Approximate string matching by position restricted alignment

  • Authors:
  • Manish Patil;Xuanting Cai;Sharma V. Thankachan;Rahul Shah;Seung-Jong Park;David Foltz

  • Affiliations:
  • Louisiana State University;Louisiana State University;Louisiana State University;Louisiana State University;Louisiana State University;Louisiana State University

  • Venue:
  • Proceedings of the Joint EDBT/ICDT 2013 Workshops
  • Year:
  • 2013

Quantified Score

Hi-index 0.00

Visualization

Abstract

Given a collection of strings, goal of the approximate string matching is to efficiently find the strings in the collection that are similar to a query string. In this paper, we focus on edit distance as measure to quantify the similarity between two strings. Existing q-gram based methods to address this problem use inverted indexes to index the q-grams of given string collection. These methods begin by generating the q-grams of query string (disjoint or overlapping) and then merge the inverted lists of these q-grams.
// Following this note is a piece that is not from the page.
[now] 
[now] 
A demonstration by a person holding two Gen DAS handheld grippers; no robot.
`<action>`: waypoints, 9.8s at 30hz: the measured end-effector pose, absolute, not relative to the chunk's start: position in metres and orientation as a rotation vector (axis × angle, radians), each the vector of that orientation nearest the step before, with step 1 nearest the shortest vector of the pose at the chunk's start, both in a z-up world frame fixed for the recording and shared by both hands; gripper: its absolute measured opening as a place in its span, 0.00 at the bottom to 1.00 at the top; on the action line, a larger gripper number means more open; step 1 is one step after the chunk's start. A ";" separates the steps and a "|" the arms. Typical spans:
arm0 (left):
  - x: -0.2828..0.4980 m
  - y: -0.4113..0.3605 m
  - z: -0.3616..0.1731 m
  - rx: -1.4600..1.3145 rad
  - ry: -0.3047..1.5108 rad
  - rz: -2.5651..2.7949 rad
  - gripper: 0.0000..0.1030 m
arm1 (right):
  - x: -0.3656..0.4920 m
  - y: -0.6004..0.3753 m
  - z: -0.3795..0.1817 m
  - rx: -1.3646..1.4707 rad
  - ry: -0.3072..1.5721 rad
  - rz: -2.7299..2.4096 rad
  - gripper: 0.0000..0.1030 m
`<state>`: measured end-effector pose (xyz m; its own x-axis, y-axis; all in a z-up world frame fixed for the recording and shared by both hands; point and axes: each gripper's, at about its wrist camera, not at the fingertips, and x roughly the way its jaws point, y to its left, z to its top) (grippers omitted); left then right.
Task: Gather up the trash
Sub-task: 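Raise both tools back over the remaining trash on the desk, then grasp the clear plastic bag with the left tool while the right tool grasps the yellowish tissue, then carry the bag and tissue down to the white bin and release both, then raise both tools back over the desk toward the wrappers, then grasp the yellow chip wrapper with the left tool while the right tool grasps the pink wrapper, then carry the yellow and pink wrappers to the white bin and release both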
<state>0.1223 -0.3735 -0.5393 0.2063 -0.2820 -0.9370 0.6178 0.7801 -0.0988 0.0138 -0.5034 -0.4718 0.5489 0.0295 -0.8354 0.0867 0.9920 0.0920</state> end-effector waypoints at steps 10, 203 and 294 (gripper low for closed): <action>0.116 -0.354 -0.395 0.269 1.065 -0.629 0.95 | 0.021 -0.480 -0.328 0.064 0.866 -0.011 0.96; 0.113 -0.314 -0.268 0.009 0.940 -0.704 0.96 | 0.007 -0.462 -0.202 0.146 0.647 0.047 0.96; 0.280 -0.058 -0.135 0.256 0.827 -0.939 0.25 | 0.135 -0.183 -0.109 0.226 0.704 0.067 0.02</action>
Several filtering techniques have been proposed so as to segment inverted lists to relatively shorter lists thus reducing the merging cost. We use a filtering technique which we call as "position restricted alignment" that combines well known length filtering and position filtering to provide more aggressive pruning. We then provide an indexing scheme that integrates the inverted lists storage with the proposed filter thus enabling us to auto-filter the inverted lists. We evaluate the effectiveness of the proposed approach by thorough experimentation.